**ACTIVITY**
Your output should be the lines from the start of the data through the line containing "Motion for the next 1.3", exactly and nothing more.

**THE DATA**
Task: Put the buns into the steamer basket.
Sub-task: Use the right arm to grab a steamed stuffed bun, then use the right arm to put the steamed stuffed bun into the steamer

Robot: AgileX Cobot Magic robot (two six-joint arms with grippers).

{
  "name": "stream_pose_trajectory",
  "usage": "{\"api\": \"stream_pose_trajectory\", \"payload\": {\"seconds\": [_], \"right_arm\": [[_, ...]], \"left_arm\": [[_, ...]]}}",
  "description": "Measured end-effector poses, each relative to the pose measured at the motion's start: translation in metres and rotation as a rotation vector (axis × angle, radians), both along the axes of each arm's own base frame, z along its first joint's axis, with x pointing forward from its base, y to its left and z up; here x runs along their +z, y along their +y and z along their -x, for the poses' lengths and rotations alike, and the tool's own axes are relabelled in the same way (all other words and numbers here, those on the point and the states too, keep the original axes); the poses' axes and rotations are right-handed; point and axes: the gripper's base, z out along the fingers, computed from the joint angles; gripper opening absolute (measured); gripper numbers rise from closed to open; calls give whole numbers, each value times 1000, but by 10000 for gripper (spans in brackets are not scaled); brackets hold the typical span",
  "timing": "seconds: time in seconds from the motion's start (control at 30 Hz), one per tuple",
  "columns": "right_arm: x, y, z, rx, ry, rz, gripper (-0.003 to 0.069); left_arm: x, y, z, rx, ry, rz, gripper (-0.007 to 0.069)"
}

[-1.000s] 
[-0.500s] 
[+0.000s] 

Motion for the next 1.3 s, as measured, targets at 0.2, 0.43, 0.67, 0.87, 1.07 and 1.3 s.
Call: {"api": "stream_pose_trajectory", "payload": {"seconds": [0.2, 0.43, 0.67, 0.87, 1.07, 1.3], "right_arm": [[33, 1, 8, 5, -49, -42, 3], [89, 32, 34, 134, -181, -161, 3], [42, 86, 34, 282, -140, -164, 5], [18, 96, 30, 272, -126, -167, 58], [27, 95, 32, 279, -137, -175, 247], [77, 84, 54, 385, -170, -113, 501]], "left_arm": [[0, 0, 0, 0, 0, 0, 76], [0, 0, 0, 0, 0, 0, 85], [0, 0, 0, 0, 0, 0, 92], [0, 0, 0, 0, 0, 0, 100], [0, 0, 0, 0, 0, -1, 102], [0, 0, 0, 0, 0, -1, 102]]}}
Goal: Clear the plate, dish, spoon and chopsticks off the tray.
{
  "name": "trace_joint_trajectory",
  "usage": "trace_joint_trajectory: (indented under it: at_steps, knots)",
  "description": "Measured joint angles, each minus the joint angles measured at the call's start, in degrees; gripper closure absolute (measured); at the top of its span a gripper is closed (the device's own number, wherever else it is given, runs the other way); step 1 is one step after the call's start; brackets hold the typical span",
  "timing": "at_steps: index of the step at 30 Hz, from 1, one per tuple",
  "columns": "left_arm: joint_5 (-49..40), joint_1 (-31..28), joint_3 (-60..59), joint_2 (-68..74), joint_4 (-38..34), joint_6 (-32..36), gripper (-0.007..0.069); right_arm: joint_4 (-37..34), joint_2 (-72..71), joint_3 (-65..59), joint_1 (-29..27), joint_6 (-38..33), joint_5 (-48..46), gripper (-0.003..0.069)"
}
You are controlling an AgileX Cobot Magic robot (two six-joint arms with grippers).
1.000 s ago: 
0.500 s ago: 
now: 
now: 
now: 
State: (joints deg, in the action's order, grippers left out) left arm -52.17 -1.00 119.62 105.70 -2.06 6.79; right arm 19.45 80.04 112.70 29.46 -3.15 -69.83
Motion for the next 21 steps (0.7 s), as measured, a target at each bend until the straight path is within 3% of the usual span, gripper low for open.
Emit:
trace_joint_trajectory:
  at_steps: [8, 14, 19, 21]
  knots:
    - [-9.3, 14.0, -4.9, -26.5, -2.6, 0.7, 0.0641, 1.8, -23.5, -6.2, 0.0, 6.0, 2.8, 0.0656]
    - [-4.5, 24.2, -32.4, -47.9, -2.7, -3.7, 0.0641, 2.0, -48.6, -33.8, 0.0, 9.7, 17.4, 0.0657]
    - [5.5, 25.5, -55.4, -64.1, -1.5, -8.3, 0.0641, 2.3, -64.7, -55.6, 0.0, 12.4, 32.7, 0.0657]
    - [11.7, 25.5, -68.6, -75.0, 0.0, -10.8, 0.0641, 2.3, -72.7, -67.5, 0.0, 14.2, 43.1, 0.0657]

**PROBLEM SOLUTION**
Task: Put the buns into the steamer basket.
Sub-task: Use the right arm to grab a steamed stuffed bun, then use the right arm to put the steamed stuffed bun into the steamer

Robot: AgileX Cobot Magic robot (two six-joint arms with grippers).

{
  "name": "stream_pose_trajectory",
  "usage": "{\"api\": \"stream_pose_trajectory\", \"payload\": {\"seconds\": [_], \"right_arm\": [[_, ...]], \"left_arm\": [[_, ...]]}}",
  "description": "Measured end-effector poses, each relative to the pose measured at the motion's start: translation in metres and rotation as a rotation vector (axis × angle, radians), both along the axes of each arm's own base frame, z along its first joint's axis, with x pointing forward from its base, y to its left and z up; here x runs along their +z, y along their +y and z along their -x, for the poses' lengths and rotations alike, and the tool's own axes are relabelled in the same way (all other words and numbers here, those on the point and the states too, keep the original axes); the poses' axes and rotations are right-handed; point and axes: the gripper's base, z out along the fingers, computed from the joint angles; gripper opening absolute (measured); gripper numbers rise from closed to open; calls give whole numbers, each value times 1000, but by 10000 for gripper (spans in brackets are not scaled); brackets hold the typical span",
  "timing": "seconds: time in seconds from the motion's start (control at 30 Hz), one per tuple",
  "columns": "right_arm: x, y, z, rx, ry, rz, gripper (-0.003 to 0.069); left_arm: x, y, z, rx, ry, rz, gripper (-0.007 to 0.069)"
}

[-1.000s] 
[-0.500s] 
[+0.000s] 

Motion for the next 1.3 s, as measured, targets at 0.2, 0.43, 0.67, 0.87, 1.07 and 1.3 s.

The response to the exercise is complete.